Monday, November 09, 2009

Sermon on the Mount: Jesus and Law

Does Jesus abolish the Law? It would seem so: in some of the antitheses, those parts of the Sermon which are structured along the lines of "you have heard... but I say...", Jesus appears to contradict the OT - on oaths (5:33-37), for example, or on retaliation (5:38-42). What is more, the very form of this section seems to set Jesus' authority over against the Law. The Law said that, but now I say this. Even where Jesus is clearly teaching an intensification of the Law, it would be easy to see the way in which he does this - by his own personal authority - as undermining the Law. Is Jesus, perhaps, the New Moses, come to give a New Law in place of the old?

Does Jesus require his followers to keep the Law? It would seem so: 5:19 states that "anyone who relaxes one of the least of these commandments and teaches others to do the same will be called least in the Kingdom of Heaven". Jesus appears to uphold the authority of the Law, and is clear that nothing can be taken away from it. In many of the antitheses he appears to be arguing against a false or shallow interpretation of the Law rather than the letter of the Law itself. Is Jesus, perhaps, a Jewish Reformer, come to restore the proper reading and practice of the Law by destroying false interpretations?

The answer must be that neither of the above is quite right. We need to read the Sermon as part of the Matthew's gospel, and the big point of Matthew's gospel is that Jesus fulfills the OT. He fulfills it in all sorts of ways: the gospel contains allusions to Moses (40 days and nights of fasting, 4:1), Elijah (multiplying food, 14:13f), the Exodus (2:15 amongst many others), Sinai (17:1-13, which also has echoes of Daniel's Son of Man), David (21:1f) and many others. Not all the allusions are precise, and they are not usually meant to be read in simplistic terms, like "Jesus is the new Moses/David/Israel" etc. Rather, by scattering a wide variety of allusions to Israel's history throughout his gospel Matthew makes the big picture claim that Jesus is the climax of the history of Israel, and the beginning of a new Israel - an Israel which begins with the salvation of the remnant of old Israel - gathered around himself.

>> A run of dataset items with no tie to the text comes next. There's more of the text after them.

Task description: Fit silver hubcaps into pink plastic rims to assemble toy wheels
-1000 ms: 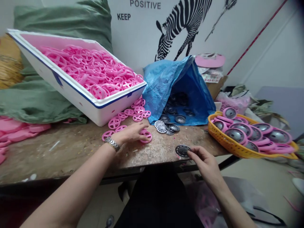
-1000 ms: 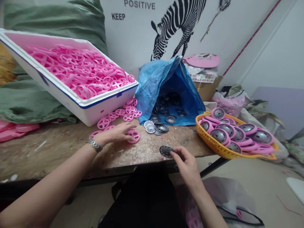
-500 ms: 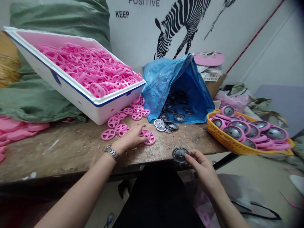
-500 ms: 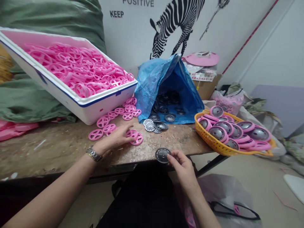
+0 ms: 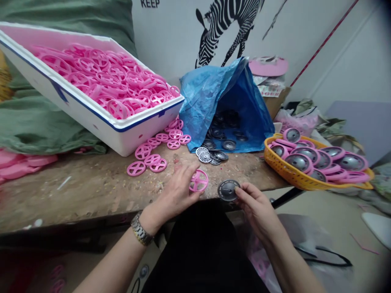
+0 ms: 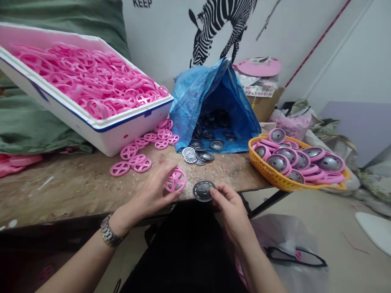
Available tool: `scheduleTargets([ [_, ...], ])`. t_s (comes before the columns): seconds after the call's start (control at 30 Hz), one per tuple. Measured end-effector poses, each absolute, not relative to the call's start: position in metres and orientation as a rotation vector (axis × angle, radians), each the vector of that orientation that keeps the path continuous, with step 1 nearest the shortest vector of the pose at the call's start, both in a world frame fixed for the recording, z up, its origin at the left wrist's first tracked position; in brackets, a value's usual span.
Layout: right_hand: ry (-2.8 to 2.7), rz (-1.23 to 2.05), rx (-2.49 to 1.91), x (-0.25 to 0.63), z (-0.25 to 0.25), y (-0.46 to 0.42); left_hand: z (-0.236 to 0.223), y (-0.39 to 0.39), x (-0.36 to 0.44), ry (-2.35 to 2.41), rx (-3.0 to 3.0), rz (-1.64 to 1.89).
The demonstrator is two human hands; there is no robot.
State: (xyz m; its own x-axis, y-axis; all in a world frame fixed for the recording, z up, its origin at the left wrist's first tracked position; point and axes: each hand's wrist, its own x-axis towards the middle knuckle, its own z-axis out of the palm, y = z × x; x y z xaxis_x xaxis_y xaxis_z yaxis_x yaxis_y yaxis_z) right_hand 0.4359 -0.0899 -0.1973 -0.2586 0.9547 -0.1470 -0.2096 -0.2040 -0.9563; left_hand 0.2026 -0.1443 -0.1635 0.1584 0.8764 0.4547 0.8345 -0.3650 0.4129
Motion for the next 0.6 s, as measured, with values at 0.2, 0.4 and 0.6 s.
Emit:
scheduleTargets([
  [0.2, -0.943, 1.734, -0.954, 0.435, -0.19, -0.095, -0.162, -0.158, 0.23, 1.516, 1.68, 1.155],
  [0.4, -0.967, 1.721, -0.936, 0.433, -0.184, -0.104, -0.163, -0.167, 0.253, 0.904, 0.686, 1.236],
  [0.6, -1.108, 1.618, -0.932, 0.426, -0.189, -0.111, -0.173, -0.168, 0.263, 0.739, 0.534, 1.23],
])
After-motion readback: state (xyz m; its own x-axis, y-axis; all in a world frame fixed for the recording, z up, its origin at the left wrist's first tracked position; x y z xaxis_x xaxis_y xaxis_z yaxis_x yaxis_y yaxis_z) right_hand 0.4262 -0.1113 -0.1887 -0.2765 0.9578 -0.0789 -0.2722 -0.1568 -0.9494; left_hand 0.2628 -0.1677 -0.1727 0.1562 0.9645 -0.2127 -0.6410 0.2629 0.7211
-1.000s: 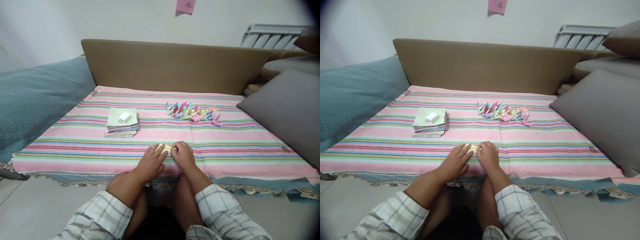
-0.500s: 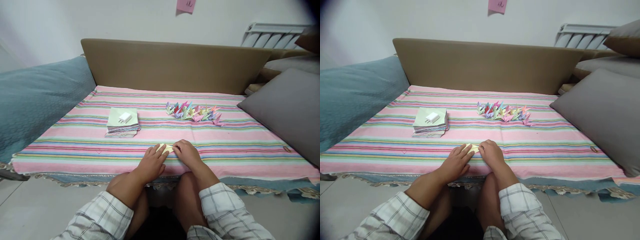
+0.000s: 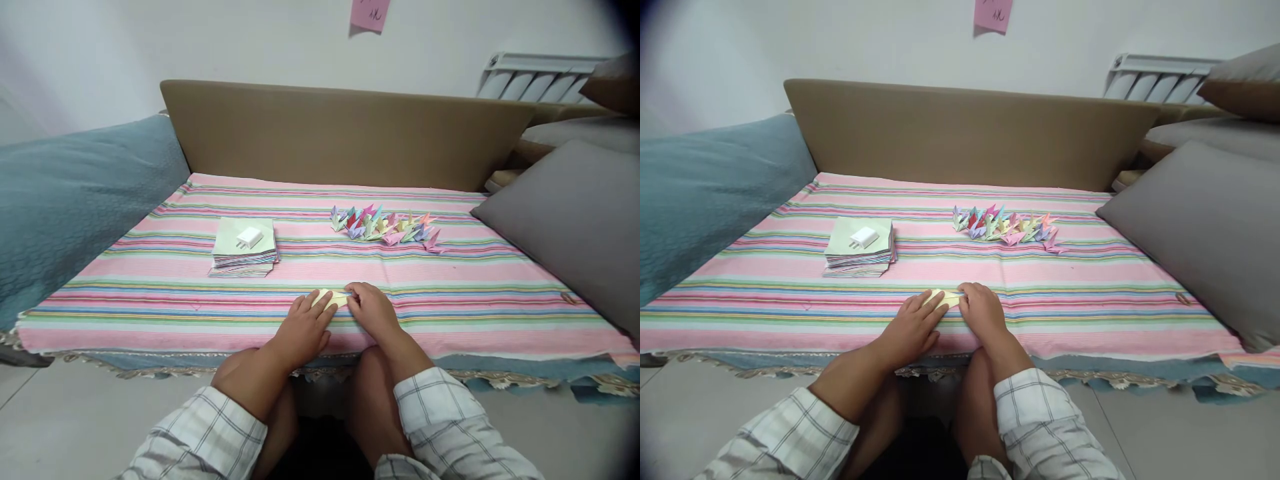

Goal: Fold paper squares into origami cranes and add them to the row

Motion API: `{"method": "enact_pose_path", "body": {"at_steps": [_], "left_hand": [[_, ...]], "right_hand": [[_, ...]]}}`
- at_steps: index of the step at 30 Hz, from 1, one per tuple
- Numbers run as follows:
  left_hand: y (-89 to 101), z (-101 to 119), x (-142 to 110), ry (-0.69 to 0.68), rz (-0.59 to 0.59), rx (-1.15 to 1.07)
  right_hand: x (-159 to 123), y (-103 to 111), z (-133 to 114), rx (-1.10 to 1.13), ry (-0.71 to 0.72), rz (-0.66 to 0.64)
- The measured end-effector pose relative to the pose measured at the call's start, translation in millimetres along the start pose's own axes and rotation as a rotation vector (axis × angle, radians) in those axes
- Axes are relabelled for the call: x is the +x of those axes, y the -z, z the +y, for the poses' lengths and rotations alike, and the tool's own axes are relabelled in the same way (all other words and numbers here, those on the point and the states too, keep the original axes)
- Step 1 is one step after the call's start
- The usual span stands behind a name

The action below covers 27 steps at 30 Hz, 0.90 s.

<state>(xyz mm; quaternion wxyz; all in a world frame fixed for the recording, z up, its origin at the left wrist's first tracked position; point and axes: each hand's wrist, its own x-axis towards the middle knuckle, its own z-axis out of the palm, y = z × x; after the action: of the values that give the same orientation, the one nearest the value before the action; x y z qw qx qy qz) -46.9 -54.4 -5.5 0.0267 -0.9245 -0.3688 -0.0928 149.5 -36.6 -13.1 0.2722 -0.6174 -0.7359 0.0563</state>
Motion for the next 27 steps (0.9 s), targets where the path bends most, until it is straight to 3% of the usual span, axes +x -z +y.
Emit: {"method": "enact_pose_path", "body": {"at_steps": [12,27], "left_hand": [[-1.1,-2.4,1.2,0.0,0.003,-0.003],[-1.7,-2.3,0.4,0.003,-0.006,-0.024]], "right_hand": [[-5.8,0.0,9.9,0.243,0.0,0.058],[9.4,-9.6,1.0,-0.012,-0.161,0.023]]}}
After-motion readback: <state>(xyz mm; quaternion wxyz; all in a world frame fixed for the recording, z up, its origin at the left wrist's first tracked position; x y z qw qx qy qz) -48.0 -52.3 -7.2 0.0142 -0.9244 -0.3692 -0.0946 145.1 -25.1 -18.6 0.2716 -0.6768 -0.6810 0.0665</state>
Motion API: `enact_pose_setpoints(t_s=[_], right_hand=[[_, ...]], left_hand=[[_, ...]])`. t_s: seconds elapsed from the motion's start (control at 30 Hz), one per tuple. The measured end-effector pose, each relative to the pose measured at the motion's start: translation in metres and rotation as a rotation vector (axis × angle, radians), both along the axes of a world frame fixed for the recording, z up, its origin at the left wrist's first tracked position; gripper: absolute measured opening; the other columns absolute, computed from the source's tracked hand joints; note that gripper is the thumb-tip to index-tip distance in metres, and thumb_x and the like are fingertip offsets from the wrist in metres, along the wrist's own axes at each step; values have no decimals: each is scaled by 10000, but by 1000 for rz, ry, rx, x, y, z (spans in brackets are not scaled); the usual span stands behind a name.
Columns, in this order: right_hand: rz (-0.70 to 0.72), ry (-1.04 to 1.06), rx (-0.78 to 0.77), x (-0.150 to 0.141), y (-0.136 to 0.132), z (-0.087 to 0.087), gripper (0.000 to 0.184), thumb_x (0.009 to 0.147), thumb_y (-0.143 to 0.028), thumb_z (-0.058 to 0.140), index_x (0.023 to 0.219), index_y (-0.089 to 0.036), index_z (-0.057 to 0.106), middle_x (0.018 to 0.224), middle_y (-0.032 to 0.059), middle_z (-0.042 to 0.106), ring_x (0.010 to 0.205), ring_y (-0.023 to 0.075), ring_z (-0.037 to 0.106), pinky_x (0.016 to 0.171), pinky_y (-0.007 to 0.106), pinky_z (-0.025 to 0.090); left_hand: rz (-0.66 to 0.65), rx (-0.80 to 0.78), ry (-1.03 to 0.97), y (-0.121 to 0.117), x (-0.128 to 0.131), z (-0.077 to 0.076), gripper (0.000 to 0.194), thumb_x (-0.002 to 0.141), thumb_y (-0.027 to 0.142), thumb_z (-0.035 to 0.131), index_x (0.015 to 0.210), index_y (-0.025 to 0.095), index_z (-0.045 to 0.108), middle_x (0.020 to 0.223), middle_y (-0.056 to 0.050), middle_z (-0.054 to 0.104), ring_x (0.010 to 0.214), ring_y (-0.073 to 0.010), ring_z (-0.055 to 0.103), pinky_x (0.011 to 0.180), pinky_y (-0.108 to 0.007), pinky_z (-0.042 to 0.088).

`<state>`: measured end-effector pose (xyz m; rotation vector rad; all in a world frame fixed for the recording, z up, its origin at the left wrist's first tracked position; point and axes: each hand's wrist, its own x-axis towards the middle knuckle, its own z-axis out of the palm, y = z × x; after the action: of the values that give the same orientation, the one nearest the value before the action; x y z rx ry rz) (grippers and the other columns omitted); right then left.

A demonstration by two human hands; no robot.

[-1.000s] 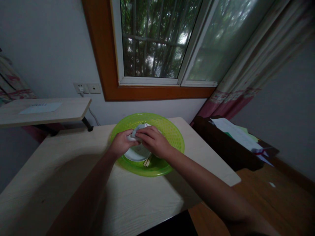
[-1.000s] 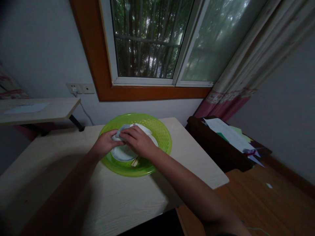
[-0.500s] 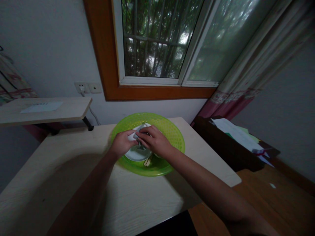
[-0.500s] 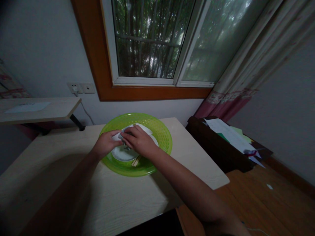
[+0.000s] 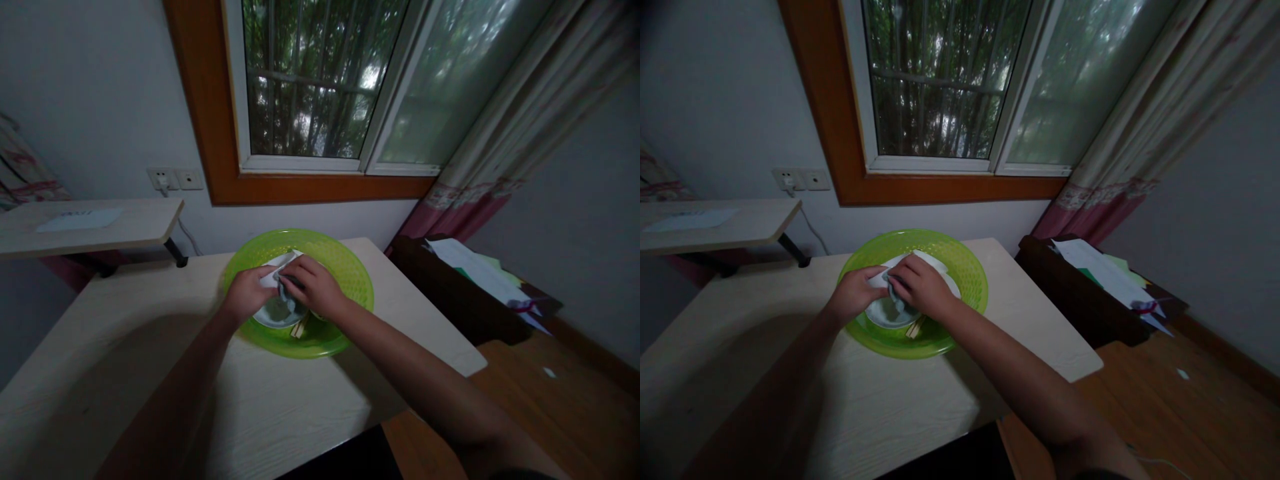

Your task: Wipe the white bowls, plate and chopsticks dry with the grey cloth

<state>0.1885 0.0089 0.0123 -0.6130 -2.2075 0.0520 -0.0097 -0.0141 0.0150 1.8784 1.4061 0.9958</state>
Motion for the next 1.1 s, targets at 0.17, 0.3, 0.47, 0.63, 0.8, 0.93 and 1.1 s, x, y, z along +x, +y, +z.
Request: enact_pose_setpoints(t_s=[0.17,0.3,0.47,0.63,0.8,0.93,1.1], right_hand=[[-145,144,-59,7,13,0,104,968,-247,597,1010,-205,683,940,71,607,892,201,602,795,339,521],[-115,123,-47,8,12,-1,118,972,-261,594,1022,-215,690,935,69,611,888,202,603,789,342,524],[2,14,-51,0,2,-1,137,987,-295,588,1035,-224,695,960,66,639,892,193,610,794,333,518],[-159,159,-72,5,12,-1,106,969,-262,607,951,-203,692,895,58,608,860,194,598,776,328,507],[-70,65,-40,4,8,-2,108,972,-276,605,986,-212,690,914,59,614,856,189,599,756,315,503],[-12,1,-26,1,3,-1,130,984,-288,586,989,-214,692,909,59,614,836,187,593,740,315,496],[-164,118,-72,7,14,-1,97,957,-249,609,909,-201,678,869,51,590,832,193,584,741,319,490]], left_hand=[[39,-22,25,0,0,0,432,691,247,774,1120,196,772,1077,-49,776,966,-259,708,945,-345,519],[31,-16,46,0,1,-1,417,695,252,765,1110,216,776,1078,-37,776,969,-261,709,957,-357,515],[0,53,87,1,0,-3,394,719,203,712,1107,229,777,1126,-39,768,1042,-262,696,1015,-362,484],[15,36,115,0,0,-2,425,712,252,754,1135,222,770,1119,-52,770,1015,-271,704,992,-362,497],[15,54,134,0,1,-4,401,712,238,747,1111,229,777,1130,-47,768,1046,-268,698,1023,-351,483],[6,75,154,1,1,-6,402,715,207,738,1113,242,778,1144,-47,765,1076,-275,690,1025,-348,478],[-1,50,140,1,-1,-7,453,710,254,772,1162,244,764,1146,-51,763,1037,-276,701,995,-354,491]])
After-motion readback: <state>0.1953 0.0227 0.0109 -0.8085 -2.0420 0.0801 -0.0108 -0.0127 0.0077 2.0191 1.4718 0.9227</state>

And here in the Sermon we find Jesus saying "do not think that I have come to abolish the Law and the Prophets; I have not come to abolish them but to fulfill them" (5:17). The Law is, as far as Matthew is concerned (and Matthew could surely only have got this idea from Jesus), on a par with the Prophets. Both are fulfilled in him. He is the climax of everything they were about, the one who brings them to their intended end - in the teleological sense. Does the law pass away? No more than the prophets pass away! But both have reached that point in their existence where they can be, if you like, tied off. This is the conclusion. Henceforth, it is not the Law that defines our ethics, any more than it is the Prophets who define our expectation. It is Christ, and the Law and the Prophets as they reach their climax in him.